(DATASET ENTRIES Opens)
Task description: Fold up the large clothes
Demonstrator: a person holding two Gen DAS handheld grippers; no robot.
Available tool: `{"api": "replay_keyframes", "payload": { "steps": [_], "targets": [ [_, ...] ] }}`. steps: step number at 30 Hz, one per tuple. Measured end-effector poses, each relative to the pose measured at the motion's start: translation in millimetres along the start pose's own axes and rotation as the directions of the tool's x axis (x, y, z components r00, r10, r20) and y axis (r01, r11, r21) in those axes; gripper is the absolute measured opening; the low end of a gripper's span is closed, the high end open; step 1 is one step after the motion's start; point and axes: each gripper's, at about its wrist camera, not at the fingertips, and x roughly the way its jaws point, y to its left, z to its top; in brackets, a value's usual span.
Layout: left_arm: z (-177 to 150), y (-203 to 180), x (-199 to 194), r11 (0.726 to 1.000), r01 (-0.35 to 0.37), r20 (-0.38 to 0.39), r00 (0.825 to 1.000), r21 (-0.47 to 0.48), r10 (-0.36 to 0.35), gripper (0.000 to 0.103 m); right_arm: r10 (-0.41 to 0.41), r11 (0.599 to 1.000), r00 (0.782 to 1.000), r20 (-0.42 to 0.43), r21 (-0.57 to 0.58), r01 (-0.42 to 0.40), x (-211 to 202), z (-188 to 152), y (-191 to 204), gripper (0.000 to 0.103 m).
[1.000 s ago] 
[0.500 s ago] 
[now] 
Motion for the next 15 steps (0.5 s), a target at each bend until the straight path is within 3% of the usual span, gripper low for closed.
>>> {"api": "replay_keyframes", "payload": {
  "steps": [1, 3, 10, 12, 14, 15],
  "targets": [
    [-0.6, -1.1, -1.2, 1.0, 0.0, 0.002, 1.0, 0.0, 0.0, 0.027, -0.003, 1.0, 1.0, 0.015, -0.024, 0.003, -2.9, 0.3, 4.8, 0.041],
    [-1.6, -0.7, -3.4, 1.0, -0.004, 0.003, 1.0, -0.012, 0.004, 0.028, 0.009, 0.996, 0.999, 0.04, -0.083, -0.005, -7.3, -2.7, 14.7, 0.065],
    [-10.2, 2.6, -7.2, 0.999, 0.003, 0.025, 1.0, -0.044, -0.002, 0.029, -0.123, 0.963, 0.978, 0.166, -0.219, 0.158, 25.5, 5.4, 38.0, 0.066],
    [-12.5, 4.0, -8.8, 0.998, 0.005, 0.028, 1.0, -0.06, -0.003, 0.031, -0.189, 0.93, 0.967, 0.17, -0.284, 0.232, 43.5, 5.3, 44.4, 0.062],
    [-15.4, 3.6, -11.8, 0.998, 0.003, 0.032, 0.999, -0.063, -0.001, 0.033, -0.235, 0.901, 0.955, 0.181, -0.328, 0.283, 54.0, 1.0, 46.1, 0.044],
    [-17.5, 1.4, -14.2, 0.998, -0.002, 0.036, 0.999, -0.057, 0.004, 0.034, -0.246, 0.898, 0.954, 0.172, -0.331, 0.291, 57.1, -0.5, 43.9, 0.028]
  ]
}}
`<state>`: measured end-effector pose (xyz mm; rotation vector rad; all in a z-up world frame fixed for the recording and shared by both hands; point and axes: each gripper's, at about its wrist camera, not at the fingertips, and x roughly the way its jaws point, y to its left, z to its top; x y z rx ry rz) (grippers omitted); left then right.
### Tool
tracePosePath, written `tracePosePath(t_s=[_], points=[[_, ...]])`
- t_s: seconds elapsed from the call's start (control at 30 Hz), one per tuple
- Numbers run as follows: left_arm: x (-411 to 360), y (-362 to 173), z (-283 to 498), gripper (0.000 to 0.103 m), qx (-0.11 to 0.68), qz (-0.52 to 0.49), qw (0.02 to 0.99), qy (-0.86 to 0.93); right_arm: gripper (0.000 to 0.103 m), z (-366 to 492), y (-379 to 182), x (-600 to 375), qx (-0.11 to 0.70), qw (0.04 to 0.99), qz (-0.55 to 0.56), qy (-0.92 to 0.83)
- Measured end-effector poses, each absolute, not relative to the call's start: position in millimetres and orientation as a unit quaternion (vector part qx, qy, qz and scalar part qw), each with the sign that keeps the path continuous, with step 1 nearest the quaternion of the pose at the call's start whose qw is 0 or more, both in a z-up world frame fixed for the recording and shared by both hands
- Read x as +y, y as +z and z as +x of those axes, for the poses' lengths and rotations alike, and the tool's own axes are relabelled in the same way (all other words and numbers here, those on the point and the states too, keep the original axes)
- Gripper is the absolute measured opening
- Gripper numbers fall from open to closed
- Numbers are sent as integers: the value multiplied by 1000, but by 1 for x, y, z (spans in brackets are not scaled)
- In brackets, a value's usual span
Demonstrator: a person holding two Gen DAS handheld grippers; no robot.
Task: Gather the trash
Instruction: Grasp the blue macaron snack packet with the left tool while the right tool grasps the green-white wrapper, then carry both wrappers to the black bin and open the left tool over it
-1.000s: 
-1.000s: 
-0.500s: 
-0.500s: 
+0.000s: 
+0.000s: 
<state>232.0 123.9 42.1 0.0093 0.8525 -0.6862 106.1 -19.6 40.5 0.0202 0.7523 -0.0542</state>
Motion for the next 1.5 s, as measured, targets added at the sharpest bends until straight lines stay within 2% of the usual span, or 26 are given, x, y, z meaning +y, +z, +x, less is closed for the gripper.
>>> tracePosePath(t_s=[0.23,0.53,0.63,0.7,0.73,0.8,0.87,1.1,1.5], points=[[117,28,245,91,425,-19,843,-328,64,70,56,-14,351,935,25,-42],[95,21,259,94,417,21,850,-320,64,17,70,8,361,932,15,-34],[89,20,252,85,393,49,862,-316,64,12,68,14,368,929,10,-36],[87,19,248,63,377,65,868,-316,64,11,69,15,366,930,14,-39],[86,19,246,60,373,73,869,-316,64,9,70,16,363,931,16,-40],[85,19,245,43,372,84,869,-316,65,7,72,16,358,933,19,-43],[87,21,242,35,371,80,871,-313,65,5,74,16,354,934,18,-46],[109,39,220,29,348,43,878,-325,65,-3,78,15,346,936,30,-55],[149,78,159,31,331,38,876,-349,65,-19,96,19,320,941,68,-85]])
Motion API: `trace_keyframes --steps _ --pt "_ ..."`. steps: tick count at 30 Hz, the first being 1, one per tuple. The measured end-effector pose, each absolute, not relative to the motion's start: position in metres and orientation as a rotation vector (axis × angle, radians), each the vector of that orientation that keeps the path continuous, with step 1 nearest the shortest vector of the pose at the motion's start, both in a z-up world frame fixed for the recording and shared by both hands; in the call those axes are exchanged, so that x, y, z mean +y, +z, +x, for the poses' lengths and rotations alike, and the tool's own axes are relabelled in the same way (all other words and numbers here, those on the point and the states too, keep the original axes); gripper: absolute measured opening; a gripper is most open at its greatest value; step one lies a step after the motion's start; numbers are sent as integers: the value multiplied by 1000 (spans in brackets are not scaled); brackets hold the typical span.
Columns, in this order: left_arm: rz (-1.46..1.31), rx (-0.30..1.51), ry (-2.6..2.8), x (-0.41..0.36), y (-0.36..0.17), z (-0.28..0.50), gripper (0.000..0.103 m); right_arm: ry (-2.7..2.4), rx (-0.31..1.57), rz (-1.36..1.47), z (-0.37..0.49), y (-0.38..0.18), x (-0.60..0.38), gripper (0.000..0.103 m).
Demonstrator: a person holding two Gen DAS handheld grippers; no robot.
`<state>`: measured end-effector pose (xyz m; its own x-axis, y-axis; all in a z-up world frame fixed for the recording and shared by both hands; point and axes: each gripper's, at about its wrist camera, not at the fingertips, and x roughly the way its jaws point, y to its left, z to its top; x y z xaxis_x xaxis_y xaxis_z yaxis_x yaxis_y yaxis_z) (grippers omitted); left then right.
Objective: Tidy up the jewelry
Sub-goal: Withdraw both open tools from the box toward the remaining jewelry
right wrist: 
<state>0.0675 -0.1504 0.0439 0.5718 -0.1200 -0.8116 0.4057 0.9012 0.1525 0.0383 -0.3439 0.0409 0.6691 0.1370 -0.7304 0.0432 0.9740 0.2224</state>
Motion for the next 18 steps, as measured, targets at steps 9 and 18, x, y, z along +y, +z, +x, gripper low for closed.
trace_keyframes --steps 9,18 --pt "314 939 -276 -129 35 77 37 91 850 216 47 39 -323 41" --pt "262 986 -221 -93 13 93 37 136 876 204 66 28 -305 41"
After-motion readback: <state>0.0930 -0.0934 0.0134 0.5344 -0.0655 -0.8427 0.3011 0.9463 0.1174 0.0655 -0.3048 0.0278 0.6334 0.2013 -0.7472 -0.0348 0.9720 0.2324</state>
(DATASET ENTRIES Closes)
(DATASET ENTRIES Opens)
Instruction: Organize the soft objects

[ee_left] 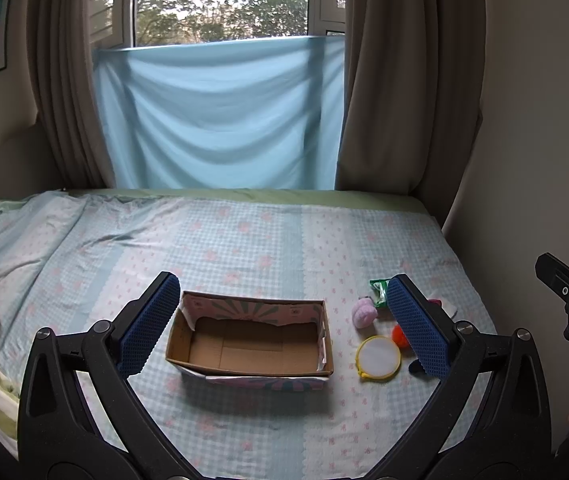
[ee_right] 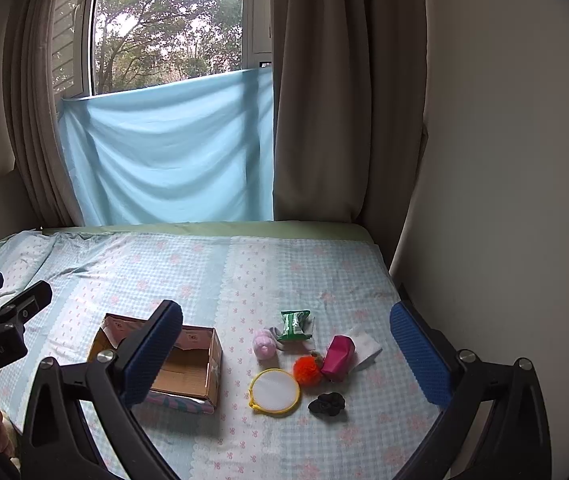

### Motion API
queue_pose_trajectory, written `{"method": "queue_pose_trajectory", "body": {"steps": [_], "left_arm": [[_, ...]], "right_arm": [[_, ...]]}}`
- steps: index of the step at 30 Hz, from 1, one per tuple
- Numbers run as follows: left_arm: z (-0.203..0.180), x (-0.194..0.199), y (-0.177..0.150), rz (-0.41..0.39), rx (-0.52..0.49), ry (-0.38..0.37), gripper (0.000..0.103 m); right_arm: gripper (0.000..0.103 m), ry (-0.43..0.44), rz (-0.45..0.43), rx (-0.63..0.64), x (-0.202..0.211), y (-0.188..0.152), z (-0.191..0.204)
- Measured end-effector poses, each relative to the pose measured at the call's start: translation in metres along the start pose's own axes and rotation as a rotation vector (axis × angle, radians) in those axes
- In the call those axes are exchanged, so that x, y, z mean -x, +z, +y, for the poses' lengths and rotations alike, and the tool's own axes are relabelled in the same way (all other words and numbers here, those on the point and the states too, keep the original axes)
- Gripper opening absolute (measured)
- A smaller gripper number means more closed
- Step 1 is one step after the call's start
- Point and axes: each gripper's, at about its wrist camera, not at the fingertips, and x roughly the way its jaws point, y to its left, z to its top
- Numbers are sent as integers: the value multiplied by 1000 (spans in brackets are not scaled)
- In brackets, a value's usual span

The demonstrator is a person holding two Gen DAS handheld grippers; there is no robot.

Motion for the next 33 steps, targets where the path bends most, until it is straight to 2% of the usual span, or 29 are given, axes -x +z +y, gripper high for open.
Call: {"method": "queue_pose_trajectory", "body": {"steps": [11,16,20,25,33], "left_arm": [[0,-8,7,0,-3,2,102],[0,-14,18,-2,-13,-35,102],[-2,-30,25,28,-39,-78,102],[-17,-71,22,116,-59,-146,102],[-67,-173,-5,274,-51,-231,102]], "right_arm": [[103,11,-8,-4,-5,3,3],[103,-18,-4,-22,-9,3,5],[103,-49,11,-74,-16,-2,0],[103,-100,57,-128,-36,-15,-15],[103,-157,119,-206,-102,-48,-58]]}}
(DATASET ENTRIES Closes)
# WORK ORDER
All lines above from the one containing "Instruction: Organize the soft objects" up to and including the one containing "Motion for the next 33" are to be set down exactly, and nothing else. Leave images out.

# EXERCISE SOLUTION
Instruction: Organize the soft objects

[ee_left] 
[ee_right] 

### Motion API
queue_pose_trajectory, written `{"method": "queue_pose_trajectory", "body": {"steps": [_], "left_arm": [[_, ...]], "right_arm": [[_, ...]]}}`
- steps: index of the step at 30 Hz, from 1, one per tuple
- Numbers run as follows: left_arm: z (-0.203..0.180), x (-0.194..0.199), y (-0.177..0.150), rz (-0.41..0.39), rx (-0.52..0.49), ry (-0.38..0.37), gripper (0.000..0.103 m); right_arm: gripper (0.000..0.103 m), ry (-0.43..0.44), rz (-0.45..0.43), rx (-0.63..0.64), x (-0.202..0.211), y (-0.188..0.152), z (-0.191..0.204)
- Measured end-effector poses, each relative to the pose measured at the call's start: translation in metres along the start pose's own axes and rotation as a rotation vector (axis × angle, radians) in those axes
- In the call those axes are exchanged, so that x, y, z mean -x, +z, +y, for the poses' lengths and rotations alike, and the tool's own axes are relabelled in the same way (all other words and numbers here, those on the point and the states too, keep the original axes)
- Gripper opening absolute (measured)
- A smaller gripper number means more closed
- Step 1 is one step after the call's start
- Point and axes: each gripper's, at about its wrist camera, not at the fingertips, and x roughly the way its jaws point, y to its left, z to its top
- Numbers are sent as integers: the value multiplied by 1000 (spans in brackets are not scaled)
- In brackets, a value's usual span

The demonstrator is a person holding two Gen DAS handheld grippers; there is no robot.

Motion for the next 33 steps, targets where the path bends most, until it is straight to 2% of the usual span, or 29 are given, axes -x +z +y, gripper high for open.

No more output is given for this exercise.